I am curious, through Google research I have been learning about digital signatures and strongly named assemblies. It appears possible to use a digital signature to sign a strongly named assembly if you really try hard.
I speculate that with this practice it is possible to circumvent the purpose of a digital signature by using it this way.
Microsoft says:
"strong names in and of themselves do not imply a level of trust like that provided, for example, by a digital signature and supporting certificate."
-- http://msdn.microsoft.com/en-us/library/wd40t7ad%28v=vs.110%29.aspx
Am I correct in guessing that using a digital signature in this way is actually a bad practice, that may create a security hole and definitely serves no purpose? Or is it even possible? Is using a digital signature as the strong name possible or better then then doing nothing? Does it provide some extra security beyond using a digital signature properly.
Just splitting this up into clear bits, because I'm not quite sure what you're asking.
Is it possible to use the private key of a digital signature (e.g. Authenticode) to strongly name an assembly?
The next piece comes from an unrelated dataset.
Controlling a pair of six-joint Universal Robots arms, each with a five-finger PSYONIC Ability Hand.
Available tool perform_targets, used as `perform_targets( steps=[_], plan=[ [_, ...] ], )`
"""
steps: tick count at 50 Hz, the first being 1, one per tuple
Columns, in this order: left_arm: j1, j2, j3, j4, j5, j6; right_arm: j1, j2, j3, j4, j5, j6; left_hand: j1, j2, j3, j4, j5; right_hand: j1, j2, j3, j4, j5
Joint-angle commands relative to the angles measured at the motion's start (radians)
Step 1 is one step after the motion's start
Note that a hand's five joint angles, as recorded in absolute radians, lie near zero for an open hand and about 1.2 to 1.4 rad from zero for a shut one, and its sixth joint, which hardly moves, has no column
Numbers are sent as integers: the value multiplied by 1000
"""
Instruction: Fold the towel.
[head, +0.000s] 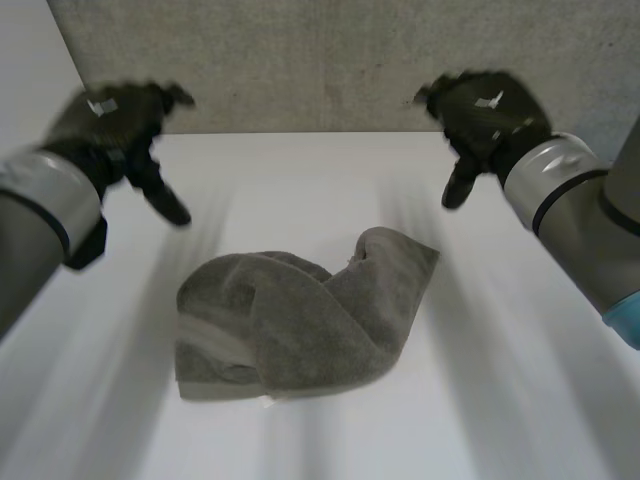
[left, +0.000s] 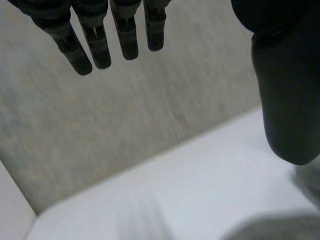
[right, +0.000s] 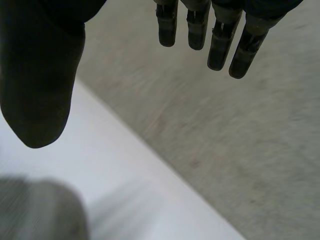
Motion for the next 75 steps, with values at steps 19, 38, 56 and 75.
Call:
perform_targets(
  steps=[19, 38, 56, 75],
  plan=[
    [-82, -35, -514, 130, 126, 212, 12, 359, -43, 133, -76, -309, 135, 147, 153, 137, -30, 124, 103, 108, 99, 124],
    [-96, -311, -468, 437, -38, 224, 15, 455, -28, -94, -83, -165, 305, 316, 322, 306, 139, 784, 763, 768, 758, 783],
    [-87, -278, -431, 485, -56, 255, 6, 514, -38, -102, -74, -156, 880, 892, 898, 882, 715, 201, 180, 185, 176, 200],
    [-4, -97, -407, 495, -37, 105, 14, 508, -31, -126, -80, -106, 1101, 1112, 1119, 1102, 936, 1168, 1147, 1153, 1143, 1168]
  ],
)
Yes, at least in theory - since all a key is is a sequence of bytes.
Would there be any point in doing so?
Since you don't need to pay for a private key for strong naming, using a paid-for digital signature to do it wouldn't make much sense, no. What you pay for is the trust associated with the digital signature. Strong naming, as Eric Lippert, Alexei, and others explained, doesn't assert trust.
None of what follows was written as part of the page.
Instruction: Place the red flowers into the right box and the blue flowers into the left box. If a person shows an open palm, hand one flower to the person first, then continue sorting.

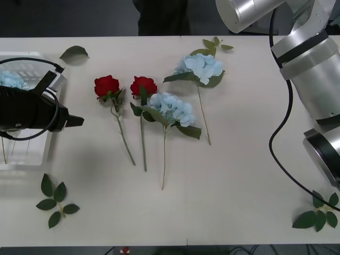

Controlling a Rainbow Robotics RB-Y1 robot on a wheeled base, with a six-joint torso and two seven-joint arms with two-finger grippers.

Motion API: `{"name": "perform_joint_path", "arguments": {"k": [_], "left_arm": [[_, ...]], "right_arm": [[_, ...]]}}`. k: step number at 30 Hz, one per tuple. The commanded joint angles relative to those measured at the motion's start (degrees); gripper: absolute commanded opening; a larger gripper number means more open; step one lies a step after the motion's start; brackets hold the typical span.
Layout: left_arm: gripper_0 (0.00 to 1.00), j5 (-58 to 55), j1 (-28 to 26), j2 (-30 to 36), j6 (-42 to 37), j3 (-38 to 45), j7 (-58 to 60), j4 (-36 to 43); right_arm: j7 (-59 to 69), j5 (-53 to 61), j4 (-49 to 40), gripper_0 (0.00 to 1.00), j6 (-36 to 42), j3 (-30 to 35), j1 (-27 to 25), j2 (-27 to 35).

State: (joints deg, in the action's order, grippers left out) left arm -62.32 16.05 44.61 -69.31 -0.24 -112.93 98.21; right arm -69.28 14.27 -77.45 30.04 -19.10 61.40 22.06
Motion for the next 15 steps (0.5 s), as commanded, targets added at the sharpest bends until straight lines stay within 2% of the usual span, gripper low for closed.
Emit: {"name": "perform_joint_path", "arguments": {"k": [1,5,8,14,15], "left_arm": [[0.91,-0.6,0.2,-0.5,0.1,1.2,-1.4,0.7],[0.91,-0.6,0.2,-0.5,0.1,1.2,-1.4,0.7],[0.91,-0.6,0.2,-0.5,0.1,1.2,-1.4,0.7],[0.91,-0.6,0.2,-0.5,0.1,1.2,-1.4,0.7],[0.92,-0.6,0.2,-0.5,0.1,1.2,-1.4,0.7]], "right_arm": [[2.7,0.1,-1.5,0.65,-0.7,0.2,0.2,0.1],[2.8,2.6,-2.9,0.65,-1.7,0.3,0.3,1.8],[3.0,8.6,-5.5,0.65,2.7,0.4,0.6,4.0],[3.9,24.0,-15.6,0.65,23.0,2.8,0.5,9.9],[4.4,28.9,-17.3,0.65,29.5,4.4,0.5,11.0]]}}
Would it be a security hole if you did so anyway?
No. Whether you're digitally signing or strong naming, and no matter what private key you may use for it, all you're giving out with the assembly is the public key. A public key is meant to be public knowledge - that's the whole point of asymmetric cryptography. As long as your private key remains private, there's no hole.
ETA: I would like to see the post(s) mentioned in the question, about strong naming using an Authenticode signature (as opposed to combining the two), though.